Q.20 Match the component of eukaryotic cells (Column I) with its respective function
(Column II).
Column I                                  Column II
P. Lysosome                       1. Digestion of macromolecules
Q. Peroxisome                    2. Detoxification of harmful compounds
R. Glyoxysome                   3. Conversion of fatty acids to sugar
S. Cytoskeleton                   4. Involvement in cell motility
(A) P-1, Q-2, R-3, S-4
(B) P-2, Q-1, R-3, S-4
(C) P-3, Q-1, R-2, S-4
(D) P-4, Q-3, R-1, S-2

This comprehensive guide breaks down a key multiple-choice question on eukaryotic cell components and their functions. Perfect for biology students, researchers in molecular biology, and plant sciences enthusiasts preparing for exams like NEET, CSIR NET, or university assessments. Discover the correct answer, detailed explanations for each organelle, and why other options fall short.

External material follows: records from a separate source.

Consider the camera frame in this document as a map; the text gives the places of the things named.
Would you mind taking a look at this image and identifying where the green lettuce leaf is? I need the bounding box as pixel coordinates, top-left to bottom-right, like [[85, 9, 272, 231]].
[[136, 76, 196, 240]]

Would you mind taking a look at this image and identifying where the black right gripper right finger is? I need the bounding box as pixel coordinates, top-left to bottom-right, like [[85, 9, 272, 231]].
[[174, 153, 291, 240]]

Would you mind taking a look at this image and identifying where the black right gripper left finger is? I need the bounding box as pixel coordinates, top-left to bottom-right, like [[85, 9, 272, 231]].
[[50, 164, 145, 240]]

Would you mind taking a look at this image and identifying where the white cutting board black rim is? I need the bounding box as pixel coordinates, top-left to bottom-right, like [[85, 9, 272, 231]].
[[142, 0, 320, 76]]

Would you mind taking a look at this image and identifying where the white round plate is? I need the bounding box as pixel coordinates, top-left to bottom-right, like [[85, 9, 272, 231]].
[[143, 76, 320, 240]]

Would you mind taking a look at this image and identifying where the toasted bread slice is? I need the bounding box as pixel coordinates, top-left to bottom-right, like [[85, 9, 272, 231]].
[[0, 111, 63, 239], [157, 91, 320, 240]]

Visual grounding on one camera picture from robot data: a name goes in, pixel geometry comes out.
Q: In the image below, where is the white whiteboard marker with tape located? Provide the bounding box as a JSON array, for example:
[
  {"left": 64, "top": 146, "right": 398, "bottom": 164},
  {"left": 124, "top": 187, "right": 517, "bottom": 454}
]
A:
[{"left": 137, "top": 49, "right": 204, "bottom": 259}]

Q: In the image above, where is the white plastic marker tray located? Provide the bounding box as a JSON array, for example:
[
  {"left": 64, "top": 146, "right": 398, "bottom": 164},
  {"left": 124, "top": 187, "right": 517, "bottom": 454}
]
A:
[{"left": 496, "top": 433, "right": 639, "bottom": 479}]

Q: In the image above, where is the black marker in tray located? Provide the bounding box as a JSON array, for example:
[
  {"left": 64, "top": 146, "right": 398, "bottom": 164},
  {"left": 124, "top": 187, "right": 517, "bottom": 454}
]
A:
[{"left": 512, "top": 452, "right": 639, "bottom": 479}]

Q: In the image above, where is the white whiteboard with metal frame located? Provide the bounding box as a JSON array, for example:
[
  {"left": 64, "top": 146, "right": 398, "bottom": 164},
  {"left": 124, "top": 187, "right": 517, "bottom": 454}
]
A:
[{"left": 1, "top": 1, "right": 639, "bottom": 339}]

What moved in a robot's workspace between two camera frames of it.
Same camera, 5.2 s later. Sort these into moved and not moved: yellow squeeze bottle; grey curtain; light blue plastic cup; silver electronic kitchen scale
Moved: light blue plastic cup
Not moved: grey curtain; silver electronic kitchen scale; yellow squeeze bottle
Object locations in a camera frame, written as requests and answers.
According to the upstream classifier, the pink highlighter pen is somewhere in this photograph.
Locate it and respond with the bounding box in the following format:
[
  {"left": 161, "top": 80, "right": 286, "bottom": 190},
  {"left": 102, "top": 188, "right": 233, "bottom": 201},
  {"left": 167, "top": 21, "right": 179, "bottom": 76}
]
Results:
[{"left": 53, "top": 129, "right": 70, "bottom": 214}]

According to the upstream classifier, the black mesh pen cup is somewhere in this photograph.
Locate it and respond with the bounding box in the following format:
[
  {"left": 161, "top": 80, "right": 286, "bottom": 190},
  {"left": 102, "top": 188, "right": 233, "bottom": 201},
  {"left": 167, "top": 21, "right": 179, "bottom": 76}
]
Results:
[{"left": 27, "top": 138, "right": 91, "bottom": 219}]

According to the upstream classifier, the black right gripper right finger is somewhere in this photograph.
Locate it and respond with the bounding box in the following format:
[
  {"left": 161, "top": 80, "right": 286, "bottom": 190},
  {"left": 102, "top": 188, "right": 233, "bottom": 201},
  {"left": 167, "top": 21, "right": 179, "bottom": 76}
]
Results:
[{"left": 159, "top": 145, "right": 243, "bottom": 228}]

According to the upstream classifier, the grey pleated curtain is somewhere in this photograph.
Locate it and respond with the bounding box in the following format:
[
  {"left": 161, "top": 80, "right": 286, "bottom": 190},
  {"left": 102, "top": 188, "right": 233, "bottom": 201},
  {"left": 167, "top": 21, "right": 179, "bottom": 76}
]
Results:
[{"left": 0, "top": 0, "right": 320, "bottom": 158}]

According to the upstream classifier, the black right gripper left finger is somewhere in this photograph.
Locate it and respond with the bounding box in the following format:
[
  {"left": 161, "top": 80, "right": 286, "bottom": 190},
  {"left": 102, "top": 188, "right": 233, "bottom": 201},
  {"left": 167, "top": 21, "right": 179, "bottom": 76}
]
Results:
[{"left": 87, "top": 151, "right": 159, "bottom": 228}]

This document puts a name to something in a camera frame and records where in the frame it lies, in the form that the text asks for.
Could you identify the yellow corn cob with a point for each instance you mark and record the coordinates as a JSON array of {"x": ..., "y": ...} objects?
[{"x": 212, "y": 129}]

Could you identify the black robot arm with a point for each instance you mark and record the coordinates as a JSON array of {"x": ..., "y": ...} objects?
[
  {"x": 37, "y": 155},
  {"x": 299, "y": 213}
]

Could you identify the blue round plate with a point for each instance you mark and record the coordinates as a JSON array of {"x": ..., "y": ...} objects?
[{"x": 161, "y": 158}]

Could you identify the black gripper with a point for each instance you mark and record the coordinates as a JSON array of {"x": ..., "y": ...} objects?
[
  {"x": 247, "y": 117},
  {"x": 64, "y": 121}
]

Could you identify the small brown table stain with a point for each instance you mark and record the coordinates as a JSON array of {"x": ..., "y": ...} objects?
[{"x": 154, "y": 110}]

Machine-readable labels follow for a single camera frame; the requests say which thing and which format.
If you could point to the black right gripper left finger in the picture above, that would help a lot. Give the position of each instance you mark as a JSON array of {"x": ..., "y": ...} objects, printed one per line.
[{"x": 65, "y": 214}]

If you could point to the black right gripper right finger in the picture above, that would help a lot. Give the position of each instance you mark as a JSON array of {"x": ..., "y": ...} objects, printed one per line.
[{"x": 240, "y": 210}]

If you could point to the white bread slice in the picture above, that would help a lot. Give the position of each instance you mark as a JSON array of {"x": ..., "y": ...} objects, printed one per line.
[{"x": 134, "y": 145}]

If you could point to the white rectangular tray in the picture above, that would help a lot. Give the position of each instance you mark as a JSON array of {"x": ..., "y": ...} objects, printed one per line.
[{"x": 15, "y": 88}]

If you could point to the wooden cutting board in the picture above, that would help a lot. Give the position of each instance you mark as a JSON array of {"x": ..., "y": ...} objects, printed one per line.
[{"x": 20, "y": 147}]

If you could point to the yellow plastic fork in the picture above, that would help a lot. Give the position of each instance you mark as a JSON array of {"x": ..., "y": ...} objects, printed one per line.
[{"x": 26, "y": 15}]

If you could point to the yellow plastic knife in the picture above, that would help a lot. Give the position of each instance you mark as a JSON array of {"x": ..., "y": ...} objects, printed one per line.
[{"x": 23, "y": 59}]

Correct Answer: Option (A) P-1, Q-2, R-3, S-4

This matching aligns perfectly with the specialized roles of each organelle in eukaryotic cells, including those in plants and animals. Here’s a breakdown of why each pairing fits, drawing from core concepts in cell biology, biochemistry, and plant physiology.

P. Lysosome → 1. Digestion of macromolecules

Lysosomes act as the cell’s “digestive system.” They contain hydrolytic enzymes that break down proteins, lipids, carbohydrates, and nucleic acids—macromolecules—into simpler units. This occurs during autophagy, phagocytosis, or recycling worn-out organelles. Found mainly in animal cells (plants have analogous vacuoles), their acidic interior (pH ~5) optimizes enzyme activity.

Q. Peroxisome → 2. Detoxification of harmful compounds

Peroxisomes handle oxidative reactions, breaking down hydrogen peroxide (H₂O₂) via catalase into water and oxygen, preventing cellular damage. They detoxify alcohols, fatty acids via beta-oxidation, and other toxins. Ubiquitous in eukaryotes, including plant cells, they protect against reactive oxygen species (ROS) from metabolism.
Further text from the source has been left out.